[Items listed in a dataset]
----------------------------------------

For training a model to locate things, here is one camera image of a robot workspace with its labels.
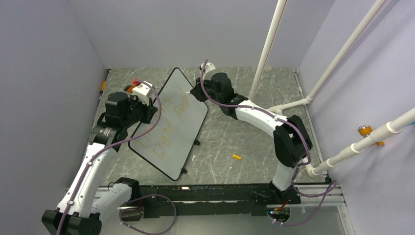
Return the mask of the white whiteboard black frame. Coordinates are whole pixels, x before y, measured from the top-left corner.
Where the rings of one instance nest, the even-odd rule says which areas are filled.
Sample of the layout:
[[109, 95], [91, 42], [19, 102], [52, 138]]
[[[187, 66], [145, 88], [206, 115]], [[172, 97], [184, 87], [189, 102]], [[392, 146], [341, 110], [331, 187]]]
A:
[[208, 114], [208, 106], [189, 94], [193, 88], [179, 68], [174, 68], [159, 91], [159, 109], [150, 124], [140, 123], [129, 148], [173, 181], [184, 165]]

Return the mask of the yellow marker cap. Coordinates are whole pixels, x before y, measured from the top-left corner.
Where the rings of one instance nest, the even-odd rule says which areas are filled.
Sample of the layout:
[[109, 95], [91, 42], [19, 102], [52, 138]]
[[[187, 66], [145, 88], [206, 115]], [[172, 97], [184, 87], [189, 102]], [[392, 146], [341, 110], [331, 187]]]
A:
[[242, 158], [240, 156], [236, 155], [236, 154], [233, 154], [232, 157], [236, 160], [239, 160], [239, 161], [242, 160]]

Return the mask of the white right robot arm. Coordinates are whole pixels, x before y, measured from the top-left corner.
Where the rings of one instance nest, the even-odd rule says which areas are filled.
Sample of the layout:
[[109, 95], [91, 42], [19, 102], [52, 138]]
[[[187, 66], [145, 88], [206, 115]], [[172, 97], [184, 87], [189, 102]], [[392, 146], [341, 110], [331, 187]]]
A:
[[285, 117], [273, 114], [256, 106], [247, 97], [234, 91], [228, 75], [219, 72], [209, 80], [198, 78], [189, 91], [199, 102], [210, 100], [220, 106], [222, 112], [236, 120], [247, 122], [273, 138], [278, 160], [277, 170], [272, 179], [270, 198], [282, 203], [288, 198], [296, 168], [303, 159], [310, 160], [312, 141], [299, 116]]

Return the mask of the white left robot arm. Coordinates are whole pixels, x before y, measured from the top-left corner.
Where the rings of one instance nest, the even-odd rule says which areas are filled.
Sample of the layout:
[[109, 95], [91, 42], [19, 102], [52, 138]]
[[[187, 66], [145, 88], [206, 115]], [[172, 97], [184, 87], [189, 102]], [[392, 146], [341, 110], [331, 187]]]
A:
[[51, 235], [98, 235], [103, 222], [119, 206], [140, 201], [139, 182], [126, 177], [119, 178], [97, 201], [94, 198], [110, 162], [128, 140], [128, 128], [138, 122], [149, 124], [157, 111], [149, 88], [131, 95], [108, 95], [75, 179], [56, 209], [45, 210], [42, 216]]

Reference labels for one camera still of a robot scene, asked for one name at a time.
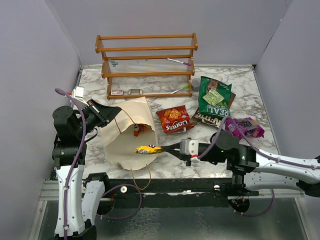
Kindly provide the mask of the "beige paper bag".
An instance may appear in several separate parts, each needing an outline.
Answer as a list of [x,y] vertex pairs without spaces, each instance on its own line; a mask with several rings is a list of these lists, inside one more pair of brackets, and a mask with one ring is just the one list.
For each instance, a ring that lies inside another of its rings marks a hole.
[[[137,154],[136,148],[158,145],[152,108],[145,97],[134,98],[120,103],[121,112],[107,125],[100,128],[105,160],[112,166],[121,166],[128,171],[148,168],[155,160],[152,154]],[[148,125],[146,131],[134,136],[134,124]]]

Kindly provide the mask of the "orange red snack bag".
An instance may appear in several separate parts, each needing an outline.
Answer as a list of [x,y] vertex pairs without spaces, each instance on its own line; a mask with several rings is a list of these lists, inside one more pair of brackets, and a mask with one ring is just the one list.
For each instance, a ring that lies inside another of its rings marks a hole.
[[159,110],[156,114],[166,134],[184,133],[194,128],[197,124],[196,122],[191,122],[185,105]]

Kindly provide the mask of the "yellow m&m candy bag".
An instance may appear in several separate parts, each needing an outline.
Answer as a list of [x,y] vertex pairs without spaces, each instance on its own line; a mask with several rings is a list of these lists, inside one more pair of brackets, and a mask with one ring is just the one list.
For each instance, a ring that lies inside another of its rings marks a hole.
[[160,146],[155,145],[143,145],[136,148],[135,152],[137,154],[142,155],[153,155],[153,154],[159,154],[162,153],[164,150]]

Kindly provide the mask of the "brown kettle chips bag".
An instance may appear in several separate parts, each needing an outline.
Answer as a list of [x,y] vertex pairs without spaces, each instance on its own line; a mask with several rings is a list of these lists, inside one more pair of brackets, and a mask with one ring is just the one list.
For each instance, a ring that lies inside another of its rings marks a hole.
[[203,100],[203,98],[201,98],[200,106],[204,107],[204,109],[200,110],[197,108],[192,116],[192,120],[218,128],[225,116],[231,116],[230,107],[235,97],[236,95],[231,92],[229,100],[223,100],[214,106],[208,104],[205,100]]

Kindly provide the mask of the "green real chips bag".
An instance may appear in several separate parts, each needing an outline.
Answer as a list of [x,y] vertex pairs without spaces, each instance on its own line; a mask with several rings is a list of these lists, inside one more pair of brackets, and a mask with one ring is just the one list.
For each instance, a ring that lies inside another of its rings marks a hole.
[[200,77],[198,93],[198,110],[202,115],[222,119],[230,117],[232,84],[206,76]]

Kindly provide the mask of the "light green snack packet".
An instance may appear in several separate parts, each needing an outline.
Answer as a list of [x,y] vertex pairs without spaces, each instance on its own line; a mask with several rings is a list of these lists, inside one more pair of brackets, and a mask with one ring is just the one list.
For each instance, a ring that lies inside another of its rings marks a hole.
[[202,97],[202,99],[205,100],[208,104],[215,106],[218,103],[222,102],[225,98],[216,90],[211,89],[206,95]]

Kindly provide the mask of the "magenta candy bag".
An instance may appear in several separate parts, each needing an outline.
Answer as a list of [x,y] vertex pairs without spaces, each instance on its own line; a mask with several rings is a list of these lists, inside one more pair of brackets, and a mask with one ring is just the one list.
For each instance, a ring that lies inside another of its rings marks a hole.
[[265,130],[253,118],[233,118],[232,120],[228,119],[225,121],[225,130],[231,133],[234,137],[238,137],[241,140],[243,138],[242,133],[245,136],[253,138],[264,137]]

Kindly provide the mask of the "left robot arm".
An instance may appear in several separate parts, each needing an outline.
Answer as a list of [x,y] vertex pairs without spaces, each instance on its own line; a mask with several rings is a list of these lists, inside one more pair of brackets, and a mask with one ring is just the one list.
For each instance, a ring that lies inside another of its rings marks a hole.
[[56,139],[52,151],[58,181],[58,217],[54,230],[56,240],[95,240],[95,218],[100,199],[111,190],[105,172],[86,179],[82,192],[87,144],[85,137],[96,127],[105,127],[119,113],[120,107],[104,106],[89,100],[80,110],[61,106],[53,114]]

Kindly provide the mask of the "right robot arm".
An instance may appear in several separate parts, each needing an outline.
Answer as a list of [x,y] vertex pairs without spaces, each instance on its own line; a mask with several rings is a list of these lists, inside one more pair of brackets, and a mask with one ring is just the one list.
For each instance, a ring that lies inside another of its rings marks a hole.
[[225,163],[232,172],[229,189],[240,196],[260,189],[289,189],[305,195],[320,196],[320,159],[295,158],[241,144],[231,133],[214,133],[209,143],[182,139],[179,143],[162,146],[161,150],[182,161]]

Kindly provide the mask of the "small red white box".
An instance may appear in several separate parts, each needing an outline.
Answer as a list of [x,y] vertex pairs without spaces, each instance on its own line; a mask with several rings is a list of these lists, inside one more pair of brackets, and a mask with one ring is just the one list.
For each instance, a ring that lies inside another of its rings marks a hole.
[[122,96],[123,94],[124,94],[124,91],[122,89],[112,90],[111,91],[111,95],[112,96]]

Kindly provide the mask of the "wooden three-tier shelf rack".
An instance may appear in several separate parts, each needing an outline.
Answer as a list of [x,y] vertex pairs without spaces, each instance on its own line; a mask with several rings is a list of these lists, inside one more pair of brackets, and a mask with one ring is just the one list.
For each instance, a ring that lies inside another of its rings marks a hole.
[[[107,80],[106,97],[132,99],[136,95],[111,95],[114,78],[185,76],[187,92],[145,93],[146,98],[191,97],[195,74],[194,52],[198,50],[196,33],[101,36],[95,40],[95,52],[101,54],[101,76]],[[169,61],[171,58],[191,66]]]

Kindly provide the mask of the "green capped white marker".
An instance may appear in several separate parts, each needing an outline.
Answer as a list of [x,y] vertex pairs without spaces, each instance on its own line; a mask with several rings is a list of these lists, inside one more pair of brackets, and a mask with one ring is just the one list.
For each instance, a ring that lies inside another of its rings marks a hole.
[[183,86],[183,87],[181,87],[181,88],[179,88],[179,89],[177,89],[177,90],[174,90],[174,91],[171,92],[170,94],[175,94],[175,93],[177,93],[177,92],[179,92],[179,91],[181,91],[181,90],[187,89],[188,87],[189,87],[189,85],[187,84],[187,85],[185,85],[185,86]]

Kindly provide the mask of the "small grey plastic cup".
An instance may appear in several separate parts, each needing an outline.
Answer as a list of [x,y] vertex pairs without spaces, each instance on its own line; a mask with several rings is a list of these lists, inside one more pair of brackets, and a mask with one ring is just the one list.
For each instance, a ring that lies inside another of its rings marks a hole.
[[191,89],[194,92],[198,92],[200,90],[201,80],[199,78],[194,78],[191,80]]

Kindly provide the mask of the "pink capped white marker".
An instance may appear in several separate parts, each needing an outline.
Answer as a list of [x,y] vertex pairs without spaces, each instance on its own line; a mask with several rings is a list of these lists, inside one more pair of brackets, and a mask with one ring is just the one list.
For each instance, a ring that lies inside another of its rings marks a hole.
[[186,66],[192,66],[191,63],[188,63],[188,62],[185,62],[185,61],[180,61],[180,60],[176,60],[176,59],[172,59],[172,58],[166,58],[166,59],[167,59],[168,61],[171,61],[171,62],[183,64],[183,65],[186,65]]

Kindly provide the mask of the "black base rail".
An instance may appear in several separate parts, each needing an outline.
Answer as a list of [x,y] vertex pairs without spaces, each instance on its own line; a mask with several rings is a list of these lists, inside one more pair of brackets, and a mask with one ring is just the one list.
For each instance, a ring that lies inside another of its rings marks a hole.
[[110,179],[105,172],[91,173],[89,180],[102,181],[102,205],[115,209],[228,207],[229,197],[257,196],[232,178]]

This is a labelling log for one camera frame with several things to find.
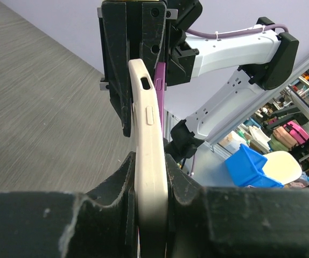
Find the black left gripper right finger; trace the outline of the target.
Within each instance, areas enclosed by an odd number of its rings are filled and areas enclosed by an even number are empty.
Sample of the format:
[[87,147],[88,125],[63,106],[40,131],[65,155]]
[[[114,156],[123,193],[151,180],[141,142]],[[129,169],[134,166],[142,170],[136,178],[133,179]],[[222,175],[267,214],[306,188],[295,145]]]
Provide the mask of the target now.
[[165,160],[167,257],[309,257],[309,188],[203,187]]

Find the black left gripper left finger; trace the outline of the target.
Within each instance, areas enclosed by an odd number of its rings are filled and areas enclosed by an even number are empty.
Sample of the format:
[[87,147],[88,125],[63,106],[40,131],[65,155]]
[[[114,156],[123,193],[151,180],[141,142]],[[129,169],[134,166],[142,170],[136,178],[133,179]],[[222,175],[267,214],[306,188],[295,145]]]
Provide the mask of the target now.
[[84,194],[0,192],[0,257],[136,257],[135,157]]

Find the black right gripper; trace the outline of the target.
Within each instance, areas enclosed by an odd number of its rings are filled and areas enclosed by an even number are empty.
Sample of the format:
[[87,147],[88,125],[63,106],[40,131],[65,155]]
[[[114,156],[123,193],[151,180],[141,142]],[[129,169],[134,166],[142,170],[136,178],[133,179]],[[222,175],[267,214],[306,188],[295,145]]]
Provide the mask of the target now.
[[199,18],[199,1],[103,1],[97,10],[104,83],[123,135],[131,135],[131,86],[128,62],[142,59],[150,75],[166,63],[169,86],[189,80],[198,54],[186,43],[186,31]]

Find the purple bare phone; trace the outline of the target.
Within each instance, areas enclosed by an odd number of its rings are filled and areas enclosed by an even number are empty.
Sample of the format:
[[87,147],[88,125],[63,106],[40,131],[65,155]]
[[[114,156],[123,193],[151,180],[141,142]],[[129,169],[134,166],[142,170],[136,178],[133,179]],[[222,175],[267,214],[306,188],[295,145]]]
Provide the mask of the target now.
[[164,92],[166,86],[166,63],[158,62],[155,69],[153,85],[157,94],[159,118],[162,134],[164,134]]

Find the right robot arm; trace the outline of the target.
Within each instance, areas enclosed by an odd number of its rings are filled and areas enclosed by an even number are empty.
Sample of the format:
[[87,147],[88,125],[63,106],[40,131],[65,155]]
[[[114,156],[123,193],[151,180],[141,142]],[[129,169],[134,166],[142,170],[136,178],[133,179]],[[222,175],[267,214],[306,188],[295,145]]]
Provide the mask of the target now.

----------------------------------------

PROBLEM REQUIREMENTS: Return all lines in the entries above that carry the word "finger".

RESULT BELOW:
Find the black left gripper right finger; trace the outline of the target.
Find the black left gripper left finger; trace the outline of the target.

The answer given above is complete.